→ Task description:
Go line by line through the data below, counting each one that has "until", and give the final count only.

→ Records drawn from a dataset:
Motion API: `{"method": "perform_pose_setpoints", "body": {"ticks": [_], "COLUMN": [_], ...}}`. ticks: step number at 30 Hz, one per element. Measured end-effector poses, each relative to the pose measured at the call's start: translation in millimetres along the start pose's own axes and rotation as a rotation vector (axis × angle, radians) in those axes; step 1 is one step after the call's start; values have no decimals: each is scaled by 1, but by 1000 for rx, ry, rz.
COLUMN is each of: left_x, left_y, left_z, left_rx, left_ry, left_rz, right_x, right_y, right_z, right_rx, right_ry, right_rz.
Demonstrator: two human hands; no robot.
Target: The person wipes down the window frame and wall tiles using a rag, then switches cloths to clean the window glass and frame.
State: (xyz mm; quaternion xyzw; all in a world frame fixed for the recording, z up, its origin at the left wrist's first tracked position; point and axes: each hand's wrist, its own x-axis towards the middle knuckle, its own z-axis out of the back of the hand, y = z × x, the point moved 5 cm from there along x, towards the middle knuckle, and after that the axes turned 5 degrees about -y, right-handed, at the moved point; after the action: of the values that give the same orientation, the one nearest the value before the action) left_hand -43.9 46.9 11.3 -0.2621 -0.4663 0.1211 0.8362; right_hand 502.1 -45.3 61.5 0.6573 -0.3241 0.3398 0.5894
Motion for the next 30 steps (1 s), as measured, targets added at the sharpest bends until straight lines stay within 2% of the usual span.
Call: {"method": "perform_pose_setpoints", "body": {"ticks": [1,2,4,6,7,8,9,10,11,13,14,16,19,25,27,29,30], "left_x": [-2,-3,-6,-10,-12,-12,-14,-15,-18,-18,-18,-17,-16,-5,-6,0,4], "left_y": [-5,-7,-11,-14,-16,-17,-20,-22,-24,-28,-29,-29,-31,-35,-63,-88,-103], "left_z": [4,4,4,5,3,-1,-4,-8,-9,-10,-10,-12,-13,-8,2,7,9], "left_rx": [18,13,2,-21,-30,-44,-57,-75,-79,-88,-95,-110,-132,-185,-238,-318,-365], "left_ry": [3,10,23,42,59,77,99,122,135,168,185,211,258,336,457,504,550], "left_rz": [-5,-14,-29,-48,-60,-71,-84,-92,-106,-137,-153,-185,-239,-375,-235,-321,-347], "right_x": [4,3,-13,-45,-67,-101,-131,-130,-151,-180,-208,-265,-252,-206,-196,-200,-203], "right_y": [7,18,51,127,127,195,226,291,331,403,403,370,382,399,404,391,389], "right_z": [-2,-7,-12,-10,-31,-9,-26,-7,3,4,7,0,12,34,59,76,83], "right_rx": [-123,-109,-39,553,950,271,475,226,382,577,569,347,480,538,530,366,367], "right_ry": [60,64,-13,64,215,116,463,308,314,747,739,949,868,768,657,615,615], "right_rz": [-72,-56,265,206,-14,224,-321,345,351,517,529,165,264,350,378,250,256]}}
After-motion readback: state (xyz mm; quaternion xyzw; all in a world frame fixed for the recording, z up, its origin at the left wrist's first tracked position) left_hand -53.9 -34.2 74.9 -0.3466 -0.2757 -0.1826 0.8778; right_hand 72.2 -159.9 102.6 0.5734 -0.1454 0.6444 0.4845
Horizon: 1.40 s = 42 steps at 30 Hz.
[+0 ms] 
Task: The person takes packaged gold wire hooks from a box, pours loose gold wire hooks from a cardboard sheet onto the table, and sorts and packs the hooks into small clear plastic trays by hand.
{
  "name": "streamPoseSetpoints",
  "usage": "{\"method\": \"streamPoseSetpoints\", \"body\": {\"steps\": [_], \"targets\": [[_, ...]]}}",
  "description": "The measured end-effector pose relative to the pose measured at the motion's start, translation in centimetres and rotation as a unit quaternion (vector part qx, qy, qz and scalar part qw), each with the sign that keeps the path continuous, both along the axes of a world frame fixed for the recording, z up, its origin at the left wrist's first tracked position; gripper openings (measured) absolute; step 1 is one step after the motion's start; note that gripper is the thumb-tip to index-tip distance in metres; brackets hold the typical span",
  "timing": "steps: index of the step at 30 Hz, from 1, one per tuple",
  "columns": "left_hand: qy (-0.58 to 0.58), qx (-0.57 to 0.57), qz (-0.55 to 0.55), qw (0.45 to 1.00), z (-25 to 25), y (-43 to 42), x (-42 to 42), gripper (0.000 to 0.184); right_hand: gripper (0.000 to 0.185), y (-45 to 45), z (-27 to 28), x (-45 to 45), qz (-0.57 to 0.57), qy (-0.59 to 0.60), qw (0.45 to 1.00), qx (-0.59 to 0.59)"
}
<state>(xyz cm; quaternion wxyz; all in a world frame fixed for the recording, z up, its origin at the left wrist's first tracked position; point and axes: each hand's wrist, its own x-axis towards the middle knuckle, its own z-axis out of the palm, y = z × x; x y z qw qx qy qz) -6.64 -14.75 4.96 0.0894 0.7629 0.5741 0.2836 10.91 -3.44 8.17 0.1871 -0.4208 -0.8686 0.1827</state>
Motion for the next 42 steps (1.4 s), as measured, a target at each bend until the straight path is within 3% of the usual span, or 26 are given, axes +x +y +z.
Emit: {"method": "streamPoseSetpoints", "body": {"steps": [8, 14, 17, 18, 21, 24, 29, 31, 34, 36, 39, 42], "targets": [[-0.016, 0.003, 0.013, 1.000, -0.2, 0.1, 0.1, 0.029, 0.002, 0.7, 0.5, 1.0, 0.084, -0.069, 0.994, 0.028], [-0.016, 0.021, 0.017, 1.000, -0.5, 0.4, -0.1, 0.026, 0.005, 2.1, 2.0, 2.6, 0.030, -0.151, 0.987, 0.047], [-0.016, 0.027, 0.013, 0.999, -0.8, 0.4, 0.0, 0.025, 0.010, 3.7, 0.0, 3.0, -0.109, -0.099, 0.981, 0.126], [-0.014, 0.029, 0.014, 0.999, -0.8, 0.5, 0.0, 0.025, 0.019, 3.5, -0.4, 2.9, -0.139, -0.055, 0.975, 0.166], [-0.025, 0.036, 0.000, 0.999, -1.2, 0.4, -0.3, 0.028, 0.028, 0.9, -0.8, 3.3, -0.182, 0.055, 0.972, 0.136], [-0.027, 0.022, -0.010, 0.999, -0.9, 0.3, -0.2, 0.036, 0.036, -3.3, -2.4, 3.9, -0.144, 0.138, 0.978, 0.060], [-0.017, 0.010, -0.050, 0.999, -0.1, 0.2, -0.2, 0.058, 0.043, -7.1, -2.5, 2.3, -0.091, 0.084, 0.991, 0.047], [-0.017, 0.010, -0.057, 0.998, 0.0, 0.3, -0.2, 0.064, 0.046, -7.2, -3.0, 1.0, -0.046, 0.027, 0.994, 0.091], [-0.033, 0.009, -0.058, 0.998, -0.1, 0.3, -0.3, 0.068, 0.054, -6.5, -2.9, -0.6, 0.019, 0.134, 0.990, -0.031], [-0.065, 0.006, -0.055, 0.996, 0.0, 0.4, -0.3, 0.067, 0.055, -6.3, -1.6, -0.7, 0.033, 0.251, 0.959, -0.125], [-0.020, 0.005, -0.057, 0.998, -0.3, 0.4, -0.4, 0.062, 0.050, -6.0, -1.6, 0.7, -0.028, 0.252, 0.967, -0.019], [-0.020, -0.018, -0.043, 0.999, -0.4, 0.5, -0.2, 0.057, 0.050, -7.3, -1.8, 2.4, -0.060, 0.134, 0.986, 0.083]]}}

→ Output of the task:
2